Summarize the demographic/clinical characteristics and efficacy outcomes of individuals with pediatric-onset multiple sclerosis (POMS) who were treated with Avonex or Plegridy

IM interferon beta-1a (Avonex®) and peginterferon beta-1a (Plegridy®) have been shown to be effective in placebo-controlled randomized trials and real-world evidence for adults with relapsing forms of multiple sclerosis (MS). However, there are limited data in pediatric patients with MS that are receiving these therapies.

Data from patients treated at the United States Network of Pediatric MS Centers (NPMSC) are entered into the Pediatric MS and Demyelinating Diseases (PeMSDD) database. The population studied includes individuals who have used IM interferon beta-1a (Avonex®) or SC peginterferon beta-1a (Plegridy®) for any length of time prior to age 18 and excludes those with primary progressive diagnosis as last MS diagnosis. Outcomes assessed when use became sustained (three months) include annualized relapse rate (ARR), time to first relapse, and time to MRI activity.

Overall, the NPMSC registry included 254 patients who have been treated by Avonex (n = 220), Plegridy (n= 32) or both treatments (n = 2) before the age of 18. An estimated 66.3% of patients on sustained Avonex and 72.9% of patients on sustained Plegridy were relapse-free the first year. ARR was 0.45 on Avonex and 0.33 for Plegridy.
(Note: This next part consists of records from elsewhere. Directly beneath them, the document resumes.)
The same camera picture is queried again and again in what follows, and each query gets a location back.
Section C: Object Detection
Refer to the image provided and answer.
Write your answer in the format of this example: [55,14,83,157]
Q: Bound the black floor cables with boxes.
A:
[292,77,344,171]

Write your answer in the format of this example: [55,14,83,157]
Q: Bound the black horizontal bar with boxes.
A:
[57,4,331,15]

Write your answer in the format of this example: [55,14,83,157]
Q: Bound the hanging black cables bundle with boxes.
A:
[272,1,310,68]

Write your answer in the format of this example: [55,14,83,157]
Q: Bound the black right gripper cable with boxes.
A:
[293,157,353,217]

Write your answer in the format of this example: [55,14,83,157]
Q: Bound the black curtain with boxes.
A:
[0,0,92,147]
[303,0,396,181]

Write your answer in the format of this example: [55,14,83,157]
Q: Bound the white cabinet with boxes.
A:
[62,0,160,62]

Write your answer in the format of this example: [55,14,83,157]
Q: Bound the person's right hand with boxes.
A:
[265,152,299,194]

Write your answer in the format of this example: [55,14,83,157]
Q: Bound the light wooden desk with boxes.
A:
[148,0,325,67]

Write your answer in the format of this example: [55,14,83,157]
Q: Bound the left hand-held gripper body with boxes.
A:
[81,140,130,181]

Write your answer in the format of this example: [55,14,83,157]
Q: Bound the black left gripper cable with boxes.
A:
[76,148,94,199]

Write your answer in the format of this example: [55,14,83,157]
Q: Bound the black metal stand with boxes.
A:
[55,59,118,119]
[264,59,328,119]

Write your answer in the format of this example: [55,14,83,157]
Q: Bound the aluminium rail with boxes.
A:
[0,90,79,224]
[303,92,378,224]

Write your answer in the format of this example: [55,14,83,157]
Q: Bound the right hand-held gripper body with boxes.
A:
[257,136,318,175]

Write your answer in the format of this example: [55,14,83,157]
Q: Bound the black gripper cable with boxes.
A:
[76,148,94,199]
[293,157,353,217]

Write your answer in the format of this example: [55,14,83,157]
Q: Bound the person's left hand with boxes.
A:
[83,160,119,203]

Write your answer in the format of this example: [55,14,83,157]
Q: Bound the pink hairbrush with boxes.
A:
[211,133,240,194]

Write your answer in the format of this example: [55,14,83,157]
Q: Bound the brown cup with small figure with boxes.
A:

For Avonex-treated patients, 67.9% and 82.8% had no new T2 lesions or gadolinium lesions at 1 year, respectively. For Plegridy-treated patients, 52.5% and 77.9% had no new T2/gadolinium lesions at 1 year, respectively. An estimated 76.8% and 67.9% of patients would not have EDSS progression within 1 year while on Avonex and Plegridy, respectively.

The data from this registry are consistent with previously reported clinical and MRI effects of approved interferon beta therapies more traditionally utilized in adult populations.

Biogen provided funding for this study.